May Growth in our Kitchen Garden


 

May Growth in our Kitchen Garden


The garden soon after we arrived

The cherry tree when we arrived, just over 3 weeks ago
The cherry tree today

 

Help! We have had two storms that have watered the garden and now that it is really beginning to warm up everything is growing fast and rushing to seed. Nice to see the roses and marigolds blooming, but not so good to see the onions and beets going to seed so soon.


But, its nice to have food from the garden and since we arrived we have been using something out of our kitchen garden practically every day.

The list of harvesting this month includes:

Beets, Celery, Lettuce, Strawberries, Onions and Mint

Beets

Marigolds, onions and beets

I’ve begun picking the beets and I must pick more soon as while some are very good, but others have already shot up and the bulb has become fibrous inside. Beets need to be trimmed top and bottom, but not too close to the bulb as it will bleed when boiled. After boiling you can easily slip of the skins and then they keep well if sliced in vinegar. They are also good grated raw in a salad. Use the leaves for horta, see below.

Celery


The celery is growing well, but again it will shoot before long with this warmer weather. Here they are not forced to grow tall and juicy but used more often as flavoring, though we use a quantity in a dish the Greeks love, pork with celery. I believe I’ve already posted this recipe. It is very like the Lamb Fricassee, see below, but with pork instead of lamb, and celery instead of lettuce. Both recipes add the lemon sauce to thicken the meat in the last part of the cooking.

Lettuce

The lettuce is wonderful at the moment, green and crisp. We are having salad nearly every day, but I’m also using the older plants in horta. It’s good with a mix of other leaves from the garden such as the leaves of the beets and spinach and endive which I’m buying from the grocer.

Strawberries


The strawberries come from a few plants Anestis supplied us with a few years ago. They were planted in the wrong spot but now I’m looking after them and watering them when the ground dries out. They are a smaller variety than you buy in the shops, and the snails love them. To try to beat the snails I’ve surrounded the plants with pine needles (straw is hard to come by on the island.) I’d love to make a strawberry desert with egg whites, sugar and crushed strawberries, but now that I can’t take sugar I just stew the washed strawberries with fructose and Takis adds it to ice-cream and I add pure cream.

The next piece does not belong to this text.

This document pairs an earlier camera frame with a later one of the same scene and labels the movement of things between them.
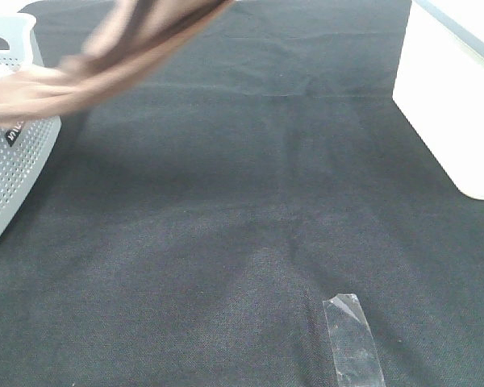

(I might make a pie using almonds in the crust, and filled with ricotta topped with fresh strawberries. That would be OK for a diabetic too.)

Onions

 

 

The onions are young and fresh and good in a salad, as long as you don’t mid the aftertaste and your partner has the same salad! Takis used these onions and their tops in place of leeks in his lamb fricassee.

Lamb Fricassee


Takis found some New Zealand lamb which was quite tender, using 1500grs. But even this he boiled first to get rid of the strong lamb flavor. He sauted the onions, use about 4 spring onions and 1 cup of olive oil in a large pan and  then added the chopped meat.

We picked about five large and older lettuce, washed them well and then roughly chopped them. After cooking the meat with 4 tablespoons of chopped dill and 1 cup of water until soft, the lettuces are added for a further 30 minutes.  

Meanwhile two eggs are beaten with 4-5 tablespoons of lemon juice and 1 teaspoon of. cornflour. The egg and lemon sauce is poured over the meat and stirred in and cooked for a minute to thicken.

The amounts give above are for one meal, but being a food producer in his previous live Takis always makes an abundance and we freeze up for later meals. In the case of the pork and celery and lamb and lettuce we omit the lemon sauce, adding when it is defrosted and warmed up to serve.


And, one more gift from the garden.

I’ve begun collecting rose petals to make a pot pourri. My friend Helen does this very well and I’m using her idea of after gathering roses for the house, gradually collecting and adding to the petals in a bowl or basked. Later, when the lavender is blooming I might add these in too. An open bowl in a room is so pleasant to run your hands through when passing, to let out a little more of their fragrance.